A report from the 2022 Image-Based Linux Summit

Posted Nov 4, 2022 9:52 UTC (Fri) by bluca (subscriber, #118303)
In reply to: A report from the 2022 Image-Based Linux Summit by NHO
Parent article: A report from the 2022 Image-Based Linux Summit

systemd-cryptsetup/cryptenroll support recovery keys (even as a QR code! It's really cool, you should try it out) that can be used as additional slots in LUKS, so offline recovery is possible and as easy as it can be made.

There is no such "legal problem", this scare story has been around for 20 years since UEFI first arrived, and guess what, it never happened, because it does not make any sense. The UEFI spec mandates that the machine owner, with verified physical presence at the keyboard, can swap the keys.

A report from the 2022 Image-Based Linux Summit

Posted Nov 4, 2022 11:34 UTC (Fri) by aragilar (subscriber, #122569) [Link] (1 responses)

I may have misunderstood something, but is not https://mjg59.dreamwidth.org/59931.html an example?
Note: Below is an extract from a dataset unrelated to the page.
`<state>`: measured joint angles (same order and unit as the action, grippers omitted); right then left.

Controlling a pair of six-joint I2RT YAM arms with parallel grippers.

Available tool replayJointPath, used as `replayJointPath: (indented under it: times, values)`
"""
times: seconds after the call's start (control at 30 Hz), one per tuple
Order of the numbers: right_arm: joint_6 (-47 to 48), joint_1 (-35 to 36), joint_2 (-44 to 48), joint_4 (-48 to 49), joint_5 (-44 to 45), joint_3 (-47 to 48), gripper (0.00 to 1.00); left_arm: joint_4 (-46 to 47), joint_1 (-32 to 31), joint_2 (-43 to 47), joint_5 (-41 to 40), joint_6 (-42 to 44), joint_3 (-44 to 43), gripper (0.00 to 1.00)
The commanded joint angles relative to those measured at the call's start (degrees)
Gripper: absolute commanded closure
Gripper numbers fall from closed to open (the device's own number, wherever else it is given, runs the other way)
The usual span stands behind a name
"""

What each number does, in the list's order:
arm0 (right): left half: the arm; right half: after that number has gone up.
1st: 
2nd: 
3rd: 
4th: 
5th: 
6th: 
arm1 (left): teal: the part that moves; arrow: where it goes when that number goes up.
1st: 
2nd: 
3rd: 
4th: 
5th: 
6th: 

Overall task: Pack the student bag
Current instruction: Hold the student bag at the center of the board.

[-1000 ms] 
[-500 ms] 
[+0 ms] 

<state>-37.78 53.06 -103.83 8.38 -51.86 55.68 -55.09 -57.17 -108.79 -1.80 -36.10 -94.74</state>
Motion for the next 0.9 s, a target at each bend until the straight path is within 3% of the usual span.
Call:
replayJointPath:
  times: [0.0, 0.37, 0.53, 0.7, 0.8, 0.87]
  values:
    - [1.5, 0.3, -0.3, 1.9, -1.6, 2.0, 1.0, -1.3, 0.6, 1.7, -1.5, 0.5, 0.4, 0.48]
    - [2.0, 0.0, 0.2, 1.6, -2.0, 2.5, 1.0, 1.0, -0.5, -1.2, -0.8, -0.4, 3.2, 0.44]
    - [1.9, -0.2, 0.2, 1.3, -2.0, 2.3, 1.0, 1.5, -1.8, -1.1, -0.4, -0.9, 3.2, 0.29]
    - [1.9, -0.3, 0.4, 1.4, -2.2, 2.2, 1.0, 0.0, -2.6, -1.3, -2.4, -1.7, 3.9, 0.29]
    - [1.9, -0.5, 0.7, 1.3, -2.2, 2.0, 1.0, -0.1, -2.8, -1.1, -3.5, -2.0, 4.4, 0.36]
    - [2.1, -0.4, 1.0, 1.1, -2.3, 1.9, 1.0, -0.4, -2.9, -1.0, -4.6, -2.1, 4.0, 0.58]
A report from the 2022 Image-Based Linux Summit

Posted Nov 4, 2022 11:42 UTC (Fri) by bluca (subscriber, #118303) [Link]

No, there's an option in that bios to turn the 3rd party UEFI cert back on, and the usual option to wipe the lists of certs and enroll your own.
Of course the user experience given by the default settings sucks, and it is being worked on. But it has nothing to do with this.